**Task brief**
Write out the stretch of lines below that begins at the line with "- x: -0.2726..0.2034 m" and ends at the line with "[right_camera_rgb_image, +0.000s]", including both, exactly as given and nothing more.

**Materials provided**
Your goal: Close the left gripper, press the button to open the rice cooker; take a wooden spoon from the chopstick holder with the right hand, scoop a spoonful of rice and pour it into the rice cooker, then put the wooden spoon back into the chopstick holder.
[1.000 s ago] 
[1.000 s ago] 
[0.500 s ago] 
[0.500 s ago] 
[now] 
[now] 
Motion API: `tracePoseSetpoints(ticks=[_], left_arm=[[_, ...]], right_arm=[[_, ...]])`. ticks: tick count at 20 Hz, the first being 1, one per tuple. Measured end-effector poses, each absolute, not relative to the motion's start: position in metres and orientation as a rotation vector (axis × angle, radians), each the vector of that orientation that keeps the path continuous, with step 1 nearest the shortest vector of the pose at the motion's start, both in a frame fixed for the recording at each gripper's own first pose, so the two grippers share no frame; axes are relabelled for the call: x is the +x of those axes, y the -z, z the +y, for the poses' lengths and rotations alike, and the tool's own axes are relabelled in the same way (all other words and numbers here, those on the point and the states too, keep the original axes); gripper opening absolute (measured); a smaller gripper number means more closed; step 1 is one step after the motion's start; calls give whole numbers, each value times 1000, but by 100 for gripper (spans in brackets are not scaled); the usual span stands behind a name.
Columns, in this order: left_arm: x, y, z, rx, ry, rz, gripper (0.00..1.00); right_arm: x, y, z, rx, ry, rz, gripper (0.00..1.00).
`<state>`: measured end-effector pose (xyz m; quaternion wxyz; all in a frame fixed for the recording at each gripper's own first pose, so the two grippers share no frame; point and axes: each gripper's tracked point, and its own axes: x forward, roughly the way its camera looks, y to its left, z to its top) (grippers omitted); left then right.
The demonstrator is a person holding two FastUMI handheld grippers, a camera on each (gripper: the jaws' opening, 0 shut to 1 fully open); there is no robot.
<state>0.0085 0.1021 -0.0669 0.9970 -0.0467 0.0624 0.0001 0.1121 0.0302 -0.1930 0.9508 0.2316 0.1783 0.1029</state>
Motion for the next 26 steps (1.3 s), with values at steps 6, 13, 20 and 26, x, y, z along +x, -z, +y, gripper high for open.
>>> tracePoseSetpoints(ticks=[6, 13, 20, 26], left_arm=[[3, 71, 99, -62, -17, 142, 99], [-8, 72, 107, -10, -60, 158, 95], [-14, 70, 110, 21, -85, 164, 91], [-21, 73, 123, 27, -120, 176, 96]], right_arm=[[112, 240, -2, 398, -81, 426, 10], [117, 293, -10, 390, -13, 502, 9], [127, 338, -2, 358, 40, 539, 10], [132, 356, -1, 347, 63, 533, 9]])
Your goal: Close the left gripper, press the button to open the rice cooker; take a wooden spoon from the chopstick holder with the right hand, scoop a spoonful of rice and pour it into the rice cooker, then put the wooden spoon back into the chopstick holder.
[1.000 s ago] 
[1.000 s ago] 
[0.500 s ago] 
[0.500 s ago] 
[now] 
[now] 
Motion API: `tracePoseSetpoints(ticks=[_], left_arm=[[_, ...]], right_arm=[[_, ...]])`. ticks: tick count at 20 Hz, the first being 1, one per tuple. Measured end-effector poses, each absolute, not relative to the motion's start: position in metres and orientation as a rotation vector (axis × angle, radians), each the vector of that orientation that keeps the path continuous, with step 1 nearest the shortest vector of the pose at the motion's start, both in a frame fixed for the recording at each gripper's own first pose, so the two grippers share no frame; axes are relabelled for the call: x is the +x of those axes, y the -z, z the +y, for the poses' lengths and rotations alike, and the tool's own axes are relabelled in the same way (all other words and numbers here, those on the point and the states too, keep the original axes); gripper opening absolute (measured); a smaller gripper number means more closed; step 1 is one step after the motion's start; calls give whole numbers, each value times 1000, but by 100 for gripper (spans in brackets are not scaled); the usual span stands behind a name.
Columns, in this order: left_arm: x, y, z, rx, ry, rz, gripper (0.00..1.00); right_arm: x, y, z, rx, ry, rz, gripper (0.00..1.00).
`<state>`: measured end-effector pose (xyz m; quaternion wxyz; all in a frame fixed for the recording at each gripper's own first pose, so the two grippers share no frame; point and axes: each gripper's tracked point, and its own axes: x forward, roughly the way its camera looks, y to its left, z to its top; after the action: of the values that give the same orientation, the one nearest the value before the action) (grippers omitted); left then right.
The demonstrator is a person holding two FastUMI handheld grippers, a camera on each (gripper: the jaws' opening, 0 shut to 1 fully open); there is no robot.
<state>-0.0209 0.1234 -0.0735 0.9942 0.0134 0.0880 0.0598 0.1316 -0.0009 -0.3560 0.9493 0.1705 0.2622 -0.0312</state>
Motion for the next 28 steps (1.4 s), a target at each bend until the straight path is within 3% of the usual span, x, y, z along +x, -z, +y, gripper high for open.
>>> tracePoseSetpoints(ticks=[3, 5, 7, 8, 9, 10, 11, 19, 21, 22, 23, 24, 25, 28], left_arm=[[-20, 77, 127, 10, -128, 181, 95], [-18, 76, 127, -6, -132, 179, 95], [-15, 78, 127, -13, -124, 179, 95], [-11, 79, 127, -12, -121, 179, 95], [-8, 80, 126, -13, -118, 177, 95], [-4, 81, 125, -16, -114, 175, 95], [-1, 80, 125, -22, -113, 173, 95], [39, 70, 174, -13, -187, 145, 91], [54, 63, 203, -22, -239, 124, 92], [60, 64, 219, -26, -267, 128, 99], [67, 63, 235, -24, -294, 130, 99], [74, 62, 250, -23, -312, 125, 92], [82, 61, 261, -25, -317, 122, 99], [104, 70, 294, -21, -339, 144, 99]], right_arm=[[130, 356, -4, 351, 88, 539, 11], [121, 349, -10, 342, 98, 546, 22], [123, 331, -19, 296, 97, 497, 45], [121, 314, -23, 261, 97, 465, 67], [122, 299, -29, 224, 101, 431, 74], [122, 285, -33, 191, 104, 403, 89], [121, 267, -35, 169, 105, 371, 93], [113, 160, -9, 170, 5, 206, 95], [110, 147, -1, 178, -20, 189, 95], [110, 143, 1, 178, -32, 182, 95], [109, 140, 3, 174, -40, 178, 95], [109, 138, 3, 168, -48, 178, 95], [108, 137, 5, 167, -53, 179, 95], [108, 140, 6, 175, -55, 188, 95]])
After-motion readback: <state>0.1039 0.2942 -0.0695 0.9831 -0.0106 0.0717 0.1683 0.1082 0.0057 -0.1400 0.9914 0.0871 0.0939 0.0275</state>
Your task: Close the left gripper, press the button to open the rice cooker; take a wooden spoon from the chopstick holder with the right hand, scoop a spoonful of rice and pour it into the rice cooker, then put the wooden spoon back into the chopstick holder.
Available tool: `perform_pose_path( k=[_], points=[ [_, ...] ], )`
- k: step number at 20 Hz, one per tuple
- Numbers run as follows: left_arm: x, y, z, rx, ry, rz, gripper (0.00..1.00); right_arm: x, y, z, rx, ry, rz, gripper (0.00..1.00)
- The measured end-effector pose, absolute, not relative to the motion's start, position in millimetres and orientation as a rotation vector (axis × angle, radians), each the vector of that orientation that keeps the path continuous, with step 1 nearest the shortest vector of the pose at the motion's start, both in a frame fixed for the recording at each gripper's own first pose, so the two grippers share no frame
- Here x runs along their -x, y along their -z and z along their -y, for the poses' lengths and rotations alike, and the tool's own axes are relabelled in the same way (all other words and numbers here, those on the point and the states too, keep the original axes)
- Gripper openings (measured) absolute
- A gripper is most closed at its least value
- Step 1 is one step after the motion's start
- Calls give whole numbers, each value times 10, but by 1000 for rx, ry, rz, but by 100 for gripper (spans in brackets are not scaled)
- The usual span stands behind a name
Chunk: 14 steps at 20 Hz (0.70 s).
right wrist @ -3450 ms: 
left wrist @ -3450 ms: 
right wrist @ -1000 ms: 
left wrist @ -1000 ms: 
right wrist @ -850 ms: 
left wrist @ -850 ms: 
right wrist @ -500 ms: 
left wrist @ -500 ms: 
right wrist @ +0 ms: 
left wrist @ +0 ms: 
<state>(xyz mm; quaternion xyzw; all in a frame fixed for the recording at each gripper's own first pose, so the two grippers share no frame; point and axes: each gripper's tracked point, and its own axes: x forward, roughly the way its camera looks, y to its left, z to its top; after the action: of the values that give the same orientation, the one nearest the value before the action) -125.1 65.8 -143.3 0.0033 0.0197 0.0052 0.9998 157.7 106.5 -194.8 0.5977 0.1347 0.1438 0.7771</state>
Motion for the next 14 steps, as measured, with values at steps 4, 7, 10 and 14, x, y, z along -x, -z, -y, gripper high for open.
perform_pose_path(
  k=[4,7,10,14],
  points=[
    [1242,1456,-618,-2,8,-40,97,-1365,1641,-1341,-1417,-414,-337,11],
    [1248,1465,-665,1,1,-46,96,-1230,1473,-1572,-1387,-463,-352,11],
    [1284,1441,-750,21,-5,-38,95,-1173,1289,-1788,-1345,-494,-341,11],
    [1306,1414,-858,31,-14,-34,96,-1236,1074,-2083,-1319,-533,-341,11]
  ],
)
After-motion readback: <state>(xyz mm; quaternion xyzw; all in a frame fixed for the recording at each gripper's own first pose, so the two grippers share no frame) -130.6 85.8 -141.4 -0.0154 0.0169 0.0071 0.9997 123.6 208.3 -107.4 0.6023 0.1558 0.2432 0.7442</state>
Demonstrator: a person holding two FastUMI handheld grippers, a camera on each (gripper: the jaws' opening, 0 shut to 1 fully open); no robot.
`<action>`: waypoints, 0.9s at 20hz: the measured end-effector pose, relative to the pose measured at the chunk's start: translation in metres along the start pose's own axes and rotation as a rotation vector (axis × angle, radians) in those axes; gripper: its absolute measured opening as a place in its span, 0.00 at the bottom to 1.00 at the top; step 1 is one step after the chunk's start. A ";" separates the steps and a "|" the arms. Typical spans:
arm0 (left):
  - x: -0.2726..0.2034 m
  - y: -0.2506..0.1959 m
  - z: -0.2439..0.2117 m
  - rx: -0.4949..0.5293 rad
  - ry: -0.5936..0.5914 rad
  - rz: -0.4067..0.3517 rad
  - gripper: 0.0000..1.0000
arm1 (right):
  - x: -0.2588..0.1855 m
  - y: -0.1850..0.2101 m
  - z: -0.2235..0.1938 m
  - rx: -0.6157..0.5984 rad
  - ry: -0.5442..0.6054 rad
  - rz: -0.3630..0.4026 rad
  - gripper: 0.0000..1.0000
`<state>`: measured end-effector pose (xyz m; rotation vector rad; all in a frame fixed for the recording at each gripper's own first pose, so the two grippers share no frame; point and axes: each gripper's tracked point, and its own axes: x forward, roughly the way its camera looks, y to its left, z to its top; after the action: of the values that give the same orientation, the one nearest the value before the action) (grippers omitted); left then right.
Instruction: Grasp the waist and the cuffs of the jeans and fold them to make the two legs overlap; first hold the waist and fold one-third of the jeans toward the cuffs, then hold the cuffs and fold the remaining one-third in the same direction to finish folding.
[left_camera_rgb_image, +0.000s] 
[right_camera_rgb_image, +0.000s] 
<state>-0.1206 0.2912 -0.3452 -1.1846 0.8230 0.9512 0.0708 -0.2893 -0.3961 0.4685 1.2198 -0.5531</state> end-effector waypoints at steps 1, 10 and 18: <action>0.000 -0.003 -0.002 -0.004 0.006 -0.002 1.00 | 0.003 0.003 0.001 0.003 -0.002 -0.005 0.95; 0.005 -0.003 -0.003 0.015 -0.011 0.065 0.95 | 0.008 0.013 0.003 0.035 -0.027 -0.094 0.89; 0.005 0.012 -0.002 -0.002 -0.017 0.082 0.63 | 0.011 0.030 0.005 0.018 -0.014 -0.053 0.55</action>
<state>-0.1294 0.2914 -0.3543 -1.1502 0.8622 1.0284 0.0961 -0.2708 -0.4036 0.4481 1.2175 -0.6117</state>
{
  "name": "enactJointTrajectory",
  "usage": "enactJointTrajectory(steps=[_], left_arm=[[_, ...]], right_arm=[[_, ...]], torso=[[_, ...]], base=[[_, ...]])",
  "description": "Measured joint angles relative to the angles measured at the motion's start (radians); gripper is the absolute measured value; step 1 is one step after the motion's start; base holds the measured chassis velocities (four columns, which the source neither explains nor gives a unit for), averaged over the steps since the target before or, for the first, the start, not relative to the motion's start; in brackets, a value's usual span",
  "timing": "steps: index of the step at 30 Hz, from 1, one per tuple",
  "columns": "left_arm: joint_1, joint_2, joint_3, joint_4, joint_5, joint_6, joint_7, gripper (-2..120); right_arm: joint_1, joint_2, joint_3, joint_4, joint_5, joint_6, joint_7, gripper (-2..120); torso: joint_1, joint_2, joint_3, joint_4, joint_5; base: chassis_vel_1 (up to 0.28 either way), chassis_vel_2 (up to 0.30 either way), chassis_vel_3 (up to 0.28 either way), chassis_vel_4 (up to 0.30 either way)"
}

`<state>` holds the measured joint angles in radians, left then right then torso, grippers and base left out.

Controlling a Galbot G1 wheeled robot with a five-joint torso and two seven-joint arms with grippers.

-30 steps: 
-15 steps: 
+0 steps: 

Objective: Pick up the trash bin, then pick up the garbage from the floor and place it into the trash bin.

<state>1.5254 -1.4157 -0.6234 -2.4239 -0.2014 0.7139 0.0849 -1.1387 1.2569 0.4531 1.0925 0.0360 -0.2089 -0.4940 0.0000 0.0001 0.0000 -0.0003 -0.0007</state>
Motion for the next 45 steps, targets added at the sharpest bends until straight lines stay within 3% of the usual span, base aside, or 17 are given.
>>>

**Output for this exercise**
  - x: -0.2726..0.2034 m
  - y: -0.2506..0.1959 m
  - z: -0.2439..0.2117 m
  - rx: -0.4949..0.5293 rad
  - ry: -0.5936..0.5914 rad
  - rz: -0.4067..0.3517 rad
  - gripper: 0.0000..1.0000
arm1 (right):
  - x: -0.2588..0.1855 m
  - y: -0.1850..0.2101 m
  - z: -0.2235..0.1938 m
  - rx: -0.6157..0.5984 rad
  - ry: -0.5442..0.6054 rad
  - rz: -0.3630..0.4026 rad
  - gripper: 0.0000..1.0000
`<state>`: measured end-effector pose (xyz m; rotation vector rad; all in a frame fixed for the recording at each gripper's own first pose, so the two grippers share no frame; point and axes: each gripper's tracked point, and its own axes: x forward, roughly the way its camera looks, y to its left, z to its top; after the action: of the values that give the same orientation, the one nearest the value before the action) (grippers omitted); left then right.
Instruction: Grasp the waist and the cuffs of the jeans and fold them to make the two legs overlap; first hold the waist and fold one-third of the jeans toward the cuffs, then hold the cuffs and fold the remaining one-third in the same direction to finish folding.
[left_camera_rgb_image, +0.000s] 
[right_camera_rgb_image, +0.000s] 

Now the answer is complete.